### What is needed
What you return should match the data word for word, minus the images.

### Input data
◇ ◇ ◇ ◇
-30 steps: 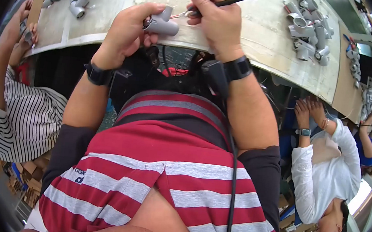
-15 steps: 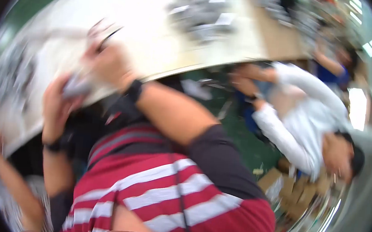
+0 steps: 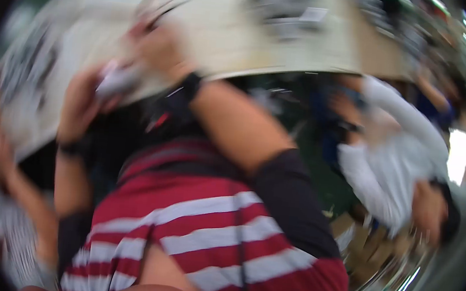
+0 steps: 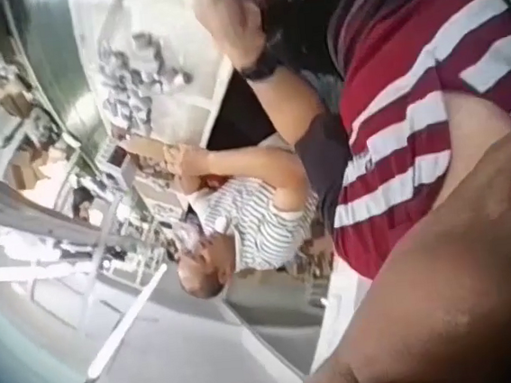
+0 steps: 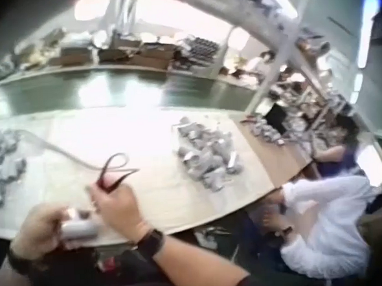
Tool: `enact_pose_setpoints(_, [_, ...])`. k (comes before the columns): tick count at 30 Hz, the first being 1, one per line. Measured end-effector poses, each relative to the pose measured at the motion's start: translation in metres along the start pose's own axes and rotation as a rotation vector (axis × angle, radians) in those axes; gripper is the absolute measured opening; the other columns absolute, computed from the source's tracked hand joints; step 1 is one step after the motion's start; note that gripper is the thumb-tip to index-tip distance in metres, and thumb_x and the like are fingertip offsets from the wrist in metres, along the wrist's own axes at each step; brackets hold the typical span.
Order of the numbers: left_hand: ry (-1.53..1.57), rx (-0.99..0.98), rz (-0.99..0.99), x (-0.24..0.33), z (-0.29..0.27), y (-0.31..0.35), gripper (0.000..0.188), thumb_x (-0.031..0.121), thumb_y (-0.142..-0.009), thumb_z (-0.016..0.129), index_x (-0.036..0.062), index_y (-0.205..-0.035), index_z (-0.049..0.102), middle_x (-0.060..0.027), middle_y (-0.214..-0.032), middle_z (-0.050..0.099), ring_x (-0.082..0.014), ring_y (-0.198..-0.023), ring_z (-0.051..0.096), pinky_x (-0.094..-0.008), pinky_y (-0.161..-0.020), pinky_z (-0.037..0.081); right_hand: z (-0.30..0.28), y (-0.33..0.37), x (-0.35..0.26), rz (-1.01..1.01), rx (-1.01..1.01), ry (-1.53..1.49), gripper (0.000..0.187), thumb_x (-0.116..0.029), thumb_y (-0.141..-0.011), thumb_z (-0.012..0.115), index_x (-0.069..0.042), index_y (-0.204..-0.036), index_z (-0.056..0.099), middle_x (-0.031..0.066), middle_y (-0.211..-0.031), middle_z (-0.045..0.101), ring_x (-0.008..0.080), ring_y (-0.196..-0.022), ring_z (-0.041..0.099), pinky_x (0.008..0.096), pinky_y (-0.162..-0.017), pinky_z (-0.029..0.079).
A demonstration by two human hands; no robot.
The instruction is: The person picks up a plastic component, touches its wires with a multimeter probe, and sets it down, repeating this process for several more components while occasionally moving others across the table.
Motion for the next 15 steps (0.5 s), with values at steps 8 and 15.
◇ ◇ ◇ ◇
### Answer below
-30 steps: 
-15 steps: 
+0 steps: 
+0 steps: 
+0 steps: 
Tool: `enact_pose_setpoints(_, [_, ...])`. k (comes before the columns): tick count at 30 Hz, the first being 1, one per line. Measured end-effector poses, each relative to the pose measured at the motion's start: translation in metres along the start pose's own axes and rotation as a rotation vector (axis × angle, radians) in those axes; gripper is the absolute measured opening; the other columns absolute, computed from the source's tracked hand joints; step 1 is one step after the motion's start; note that gripper is the thumb-tip to index-tip distance in metres, and thumb_x and the like are fingertip offsets from the wrist in metres, along the wrist's own axes at each step; brackets hold the typical span.
Order of the numbers: left_hand: ry (-1.53..1.57), rx (-0.99..0.98), rz (-0.99..0.99), x (-0.24..0.33), z (-0.29..0.27), y (-0.31..0.35), gripper (0.000..0.188), thumb_x (-0.031..0.121), thumb_y (-0.142..-0.009), thumb_z (-0.016..0.129), index_x (-0.036..0.062), index_y (-0.205..-0.035), index_z (-0.049..0.102), middle_x (-0.060..0.027), middle_y (-0.214..-0.032), middle_z (-0.050..0.099), ring_x (-0.082..0.014), ring_y (-0.198..-0.023), ring_z (-0.051..0.096), pinky_x (-0.094..-0.008), pinky_y (-0.161..-0.020), pinky_z (-0.037..0.081); right_hand: z (-0.30..0.28), y (-0.33..0.37), x (-0.35..0.26), rz (-1.01..1.01), rx (-1.01..1.01), ry (-1.53..1.49), gripper (0.000..0.187), thumb_x (-0.116..0.029), thumb_y (-0.141..-0.011), thumb_z (-0.012..0.115), index_x (-0.069..0.042), index_y (-0.204..-0.036), index_z (-0.056..0.099), middle_x (-0.031..0.066), middle_y (-0.211..-0.031), middle_z (-0.045..0.101), ring_x (-0.008..0.080), ring_y (-0.196..-0.022), ring_z (-0.041..0.099), pinky_x (0.008..0.096), pinky_y (-0.162..-0.017), pinky_z (-0.029..0.079).
A demonstration by two human hands; no robot.
The instruction is: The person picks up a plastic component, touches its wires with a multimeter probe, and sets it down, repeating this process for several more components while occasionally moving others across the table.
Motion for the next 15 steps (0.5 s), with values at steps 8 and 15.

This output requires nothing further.